**Activity**
Please count the lines in the data below that mention the word "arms", then give only the total.

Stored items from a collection
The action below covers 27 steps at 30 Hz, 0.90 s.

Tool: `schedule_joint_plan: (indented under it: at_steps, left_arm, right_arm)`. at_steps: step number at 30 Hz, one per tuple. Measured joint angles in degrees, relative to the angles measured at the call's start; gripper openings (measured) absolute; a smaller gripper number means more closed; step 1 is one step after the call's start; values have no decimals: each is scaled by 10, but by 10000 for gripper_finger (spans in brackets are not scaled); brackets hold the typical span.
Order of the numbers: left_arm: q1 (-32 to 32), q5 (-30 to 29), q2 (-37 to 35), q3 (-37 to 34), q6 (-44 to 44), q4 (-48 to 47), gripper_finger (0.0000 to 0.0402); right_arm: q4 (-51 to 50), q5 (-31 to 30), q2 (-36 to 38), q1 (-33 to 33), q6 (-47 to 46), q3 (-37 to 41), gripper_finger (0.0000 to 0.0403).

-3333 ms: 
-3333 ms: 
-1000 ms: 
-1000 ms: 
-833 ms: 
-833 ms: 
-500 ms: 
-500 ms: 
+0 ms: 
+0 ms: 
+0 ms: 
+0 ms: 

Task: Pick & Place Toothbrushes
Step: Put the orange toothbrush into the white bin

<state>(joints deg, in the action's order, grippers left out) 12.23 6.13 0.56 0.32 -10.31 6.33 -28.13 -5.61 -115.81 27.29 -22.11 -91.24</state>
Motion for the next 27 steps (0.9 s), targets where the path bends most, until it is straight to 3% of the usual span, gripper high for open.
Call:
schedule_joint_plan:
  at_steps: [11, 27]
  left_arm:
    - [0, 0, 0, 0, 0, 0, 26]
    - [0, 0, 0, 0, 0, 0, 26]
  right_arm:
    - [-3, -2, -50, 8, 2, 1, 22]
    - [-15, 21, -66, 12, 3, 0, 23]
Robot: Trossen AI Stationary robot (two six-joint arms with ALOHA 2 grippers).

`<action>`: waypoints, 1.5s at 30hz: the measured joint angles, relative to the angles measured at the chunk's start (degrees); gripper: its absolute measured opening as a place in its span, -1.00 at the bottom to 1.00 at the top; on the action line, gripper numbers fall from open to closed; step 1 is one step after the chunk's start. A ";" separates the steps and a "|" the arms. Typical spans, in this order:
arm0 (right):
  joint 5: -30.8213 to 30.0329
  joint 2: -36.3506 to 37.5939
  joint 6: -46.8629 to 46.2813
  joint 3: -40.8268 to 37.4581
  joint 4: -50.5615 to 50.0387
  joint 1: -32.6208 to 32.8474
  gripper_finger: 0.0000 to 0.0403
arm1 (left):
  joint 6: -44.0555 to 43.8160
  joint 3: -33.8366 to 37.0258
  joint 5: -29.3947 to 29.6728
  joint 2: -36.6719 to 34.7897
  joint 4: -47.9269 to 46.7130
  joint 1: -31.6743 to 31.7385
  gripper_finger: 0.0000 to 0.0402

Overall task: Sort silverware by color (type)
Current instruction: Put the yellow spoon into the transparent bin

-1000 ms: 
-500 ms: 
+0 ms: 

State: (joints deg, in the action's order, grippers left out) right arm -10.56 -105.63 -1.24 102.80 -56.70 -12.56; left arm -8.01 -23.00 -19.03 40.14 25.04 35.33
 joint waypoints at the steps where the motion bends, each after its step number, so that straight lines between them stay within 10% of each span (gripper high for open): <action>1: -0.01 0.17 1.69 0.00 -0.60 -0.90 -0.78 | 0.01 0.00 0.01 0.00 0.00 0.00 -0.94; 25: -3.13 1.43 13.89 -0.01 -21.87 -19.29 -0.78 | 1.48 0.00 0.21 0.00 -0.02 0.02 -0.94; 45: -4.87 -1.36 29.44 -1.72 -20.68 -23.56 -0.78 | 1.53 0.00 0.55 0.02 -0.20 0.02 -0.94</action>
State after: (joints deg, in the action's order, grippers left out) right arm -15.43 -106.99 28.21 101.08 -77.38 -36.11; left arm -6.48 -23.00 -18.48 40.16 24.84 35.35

**Your response**
2